*Dataset records*.
-=-=-=-=-

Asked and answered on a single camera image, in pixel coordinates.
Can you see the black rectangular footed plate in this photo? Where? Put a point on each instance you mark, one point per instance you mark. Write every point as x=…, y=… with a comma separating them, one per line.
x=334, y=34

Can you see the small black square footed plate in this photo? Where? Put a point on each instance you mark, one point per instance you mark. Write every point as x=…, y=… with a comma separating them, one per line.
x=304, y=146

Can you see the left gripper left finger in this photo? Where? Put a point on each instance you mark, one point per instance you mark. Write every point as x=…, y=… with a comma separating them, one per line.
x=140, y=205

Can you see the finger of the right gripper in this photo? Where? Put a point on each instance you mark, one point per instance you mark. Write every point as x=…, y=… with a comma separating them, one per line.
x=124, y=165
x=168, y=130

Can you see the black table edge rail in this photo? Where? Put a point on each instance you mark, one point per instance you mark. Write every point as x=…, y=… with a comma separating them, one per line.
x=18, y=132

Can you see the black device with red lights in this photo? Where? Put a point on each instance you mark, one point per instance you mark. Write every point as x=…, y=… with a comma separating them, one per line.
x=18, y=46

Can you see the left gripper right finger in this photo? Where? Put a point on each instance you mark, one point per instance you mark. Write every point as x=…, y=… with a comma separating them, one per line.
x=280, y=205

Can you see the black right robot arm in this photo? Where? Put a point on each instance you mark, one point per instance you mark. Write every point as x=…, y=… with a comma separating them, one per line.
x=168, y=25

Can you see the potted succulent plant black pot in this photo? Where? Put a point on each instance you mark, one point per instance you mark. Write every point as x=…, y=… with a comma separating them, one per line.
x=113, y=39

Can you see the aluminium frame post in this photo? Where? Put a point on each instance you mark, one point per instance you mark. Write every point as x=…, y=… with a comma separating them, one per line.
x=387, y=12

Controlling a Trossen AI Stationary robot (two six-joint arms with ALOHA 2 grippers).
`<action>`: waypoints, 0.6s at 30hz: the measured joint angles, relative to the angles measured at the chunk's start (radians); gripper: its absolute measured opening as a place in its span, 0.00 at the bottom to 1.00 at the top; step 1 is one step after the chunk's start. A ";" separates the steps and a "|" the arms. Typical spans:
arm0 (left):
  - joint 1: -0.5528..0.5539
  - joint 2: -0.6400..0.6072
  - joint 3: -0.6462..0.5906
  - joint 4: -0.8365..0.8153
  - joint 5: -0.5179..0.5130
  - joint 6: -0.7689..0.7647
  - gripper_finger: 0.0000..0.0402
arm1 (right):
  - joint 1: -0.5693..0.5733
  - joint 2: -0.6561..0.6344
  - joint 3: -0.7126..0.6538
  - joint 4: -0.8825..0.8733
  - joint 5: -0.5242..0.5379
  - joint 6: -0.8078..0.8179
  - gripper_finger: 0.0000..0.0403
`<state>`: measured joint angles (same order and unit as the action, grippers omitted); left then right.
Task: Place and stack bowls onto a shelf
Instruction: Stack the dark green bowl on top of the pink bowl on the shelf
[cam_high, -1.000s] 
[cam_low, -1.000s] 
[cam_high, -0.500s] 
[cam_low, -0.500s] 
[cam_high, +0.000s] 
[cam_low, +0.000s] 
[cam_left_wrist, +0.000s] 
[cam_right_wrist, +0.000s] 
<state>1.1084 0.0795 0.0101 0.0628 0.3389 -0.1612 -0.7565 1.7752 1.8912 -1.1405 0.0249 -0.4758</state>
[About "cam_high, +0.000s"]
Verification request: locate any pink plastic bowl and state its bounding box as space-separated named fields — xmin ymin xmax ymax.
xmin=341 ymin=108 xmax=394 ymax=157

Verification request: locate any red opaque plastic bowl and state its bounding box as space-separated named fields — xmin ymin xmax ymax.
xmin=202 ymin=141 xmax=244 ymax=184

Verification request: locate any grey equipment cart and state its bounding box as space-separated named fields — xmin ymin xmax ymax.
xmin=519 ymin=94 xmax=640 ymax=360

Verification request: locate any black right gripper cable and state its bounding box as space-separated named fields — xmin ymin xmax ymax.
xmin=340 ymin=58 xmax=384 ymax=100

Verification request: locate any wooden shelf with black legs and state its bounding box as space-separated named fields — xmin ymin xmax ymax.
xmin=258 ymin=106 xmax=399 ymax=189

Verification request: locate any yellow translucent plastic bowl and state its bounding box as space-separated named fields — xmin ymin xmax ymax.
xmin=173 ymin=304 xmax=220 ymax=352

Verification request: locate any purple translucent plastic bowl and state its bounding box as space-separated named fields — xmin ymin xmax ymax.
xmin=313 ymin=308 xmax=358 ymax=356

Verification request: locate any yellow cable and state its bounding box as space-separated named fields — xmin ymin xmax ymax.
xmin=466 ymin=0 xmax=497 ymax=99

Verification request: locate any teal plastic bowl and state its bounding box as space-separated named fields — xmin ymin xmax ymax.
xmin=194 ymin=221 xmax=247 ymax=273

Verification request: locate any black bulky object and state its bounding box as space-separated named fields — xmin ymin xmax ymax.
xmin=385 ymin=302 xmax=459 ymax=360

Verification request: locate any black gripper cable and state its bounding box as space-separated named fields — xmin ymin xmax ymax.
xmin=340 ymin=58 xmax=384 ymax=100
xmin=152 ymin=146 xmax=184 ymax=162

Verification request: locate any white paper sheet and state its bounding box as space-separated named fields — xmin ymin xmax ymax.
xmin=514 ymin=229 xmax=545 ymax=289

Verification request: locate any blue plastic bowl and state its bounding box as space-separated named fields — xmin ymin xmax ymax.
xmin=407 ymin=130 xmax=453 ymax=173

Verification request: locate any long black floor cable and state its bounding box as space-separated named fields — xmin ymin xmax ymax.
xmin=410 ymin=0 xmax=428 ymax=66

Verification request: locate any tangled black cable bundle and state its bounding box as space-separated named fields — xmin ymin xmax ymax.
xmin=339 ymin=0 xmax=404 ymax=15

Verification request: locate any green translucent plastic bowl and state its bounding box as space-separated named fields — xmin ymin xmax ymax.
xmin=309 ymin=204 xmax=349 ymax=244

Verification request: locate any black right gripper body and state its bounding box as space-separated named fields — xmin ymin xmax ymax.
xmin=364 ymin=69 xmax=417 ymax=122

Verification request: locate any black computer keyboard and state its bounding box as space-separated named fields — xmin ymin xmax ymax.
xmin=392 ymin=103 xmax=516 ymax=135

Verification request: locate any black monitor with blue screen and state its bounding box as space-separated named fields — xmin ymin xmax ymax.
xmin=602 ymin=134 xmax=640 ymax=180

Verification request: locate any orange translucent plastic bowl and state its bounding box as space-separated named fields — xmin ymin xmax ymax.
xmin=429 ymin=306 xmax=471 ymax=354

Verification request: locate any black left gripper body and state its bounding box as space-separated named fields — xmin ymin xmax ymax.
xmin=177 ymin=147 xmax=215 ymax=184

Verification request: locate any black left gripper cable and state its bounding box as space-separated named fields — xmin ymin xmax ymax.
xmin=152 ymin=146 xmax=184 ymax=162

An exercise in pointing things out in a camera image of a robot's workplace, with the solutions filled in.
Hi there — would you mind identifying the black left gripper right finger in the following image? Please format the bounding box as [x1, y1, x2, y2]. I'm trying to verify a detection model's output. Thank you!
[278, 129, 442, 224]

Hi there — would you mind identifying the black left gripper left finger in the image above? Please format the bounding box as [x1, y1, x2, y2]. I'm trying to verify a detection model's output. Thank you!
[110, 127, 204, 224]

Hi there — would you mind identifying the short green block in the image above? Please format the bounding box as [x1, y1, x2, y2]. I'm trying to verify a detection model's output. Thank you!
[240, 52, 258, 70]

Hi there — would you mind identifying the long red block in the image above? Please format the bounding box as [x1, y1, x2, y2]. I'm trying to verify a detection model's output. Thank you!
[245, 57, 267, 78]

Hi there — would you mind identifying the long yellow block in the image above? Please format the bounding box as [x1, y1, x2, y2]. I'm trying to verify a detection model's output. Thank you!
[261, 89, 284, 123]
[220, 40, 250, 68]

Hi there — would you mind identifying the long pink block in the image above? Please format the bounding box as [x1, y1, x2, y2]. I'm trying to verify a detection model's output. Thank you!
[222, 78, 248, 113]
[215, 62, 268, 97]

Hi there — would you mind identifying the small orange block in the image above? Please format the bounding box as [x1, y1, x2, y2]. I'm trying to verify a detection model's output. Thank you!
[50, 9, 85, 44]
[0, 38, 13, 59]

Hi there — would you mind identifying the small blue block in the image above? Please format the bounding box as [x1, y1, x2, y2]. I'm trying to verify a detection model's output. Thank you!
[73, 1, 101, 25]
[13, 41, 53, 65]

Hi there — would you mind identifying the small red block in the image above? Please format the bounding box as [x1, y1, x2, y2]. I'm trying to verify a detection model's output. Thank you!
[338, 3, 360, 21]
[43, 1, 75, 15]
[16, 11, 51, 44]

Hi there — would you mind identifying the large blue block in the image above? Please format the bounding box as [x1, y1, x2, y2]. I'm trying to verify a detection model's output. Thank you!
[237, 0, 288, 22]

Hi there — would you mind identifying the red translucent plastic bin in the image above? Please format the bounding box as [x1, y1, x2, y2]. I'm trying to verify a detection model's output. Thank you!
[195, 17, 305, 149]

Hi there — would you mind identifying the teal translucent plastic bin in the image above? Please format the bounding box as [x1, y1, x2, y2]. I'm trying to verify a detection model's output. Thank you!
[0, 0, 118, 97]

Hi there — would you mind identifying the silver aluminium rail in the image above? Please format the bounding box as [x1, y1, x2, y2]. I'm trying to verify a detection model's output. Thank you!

-=-=-=-=-

*What the task asks*.
Every line above that includes the word "camera" must appear in the answer.

*Final answer*.
Asked and answered on a single camera image, in pixel coordinates.
An exercise in pointing things out in a camera image of a robot's workplace, with the solutions filled in.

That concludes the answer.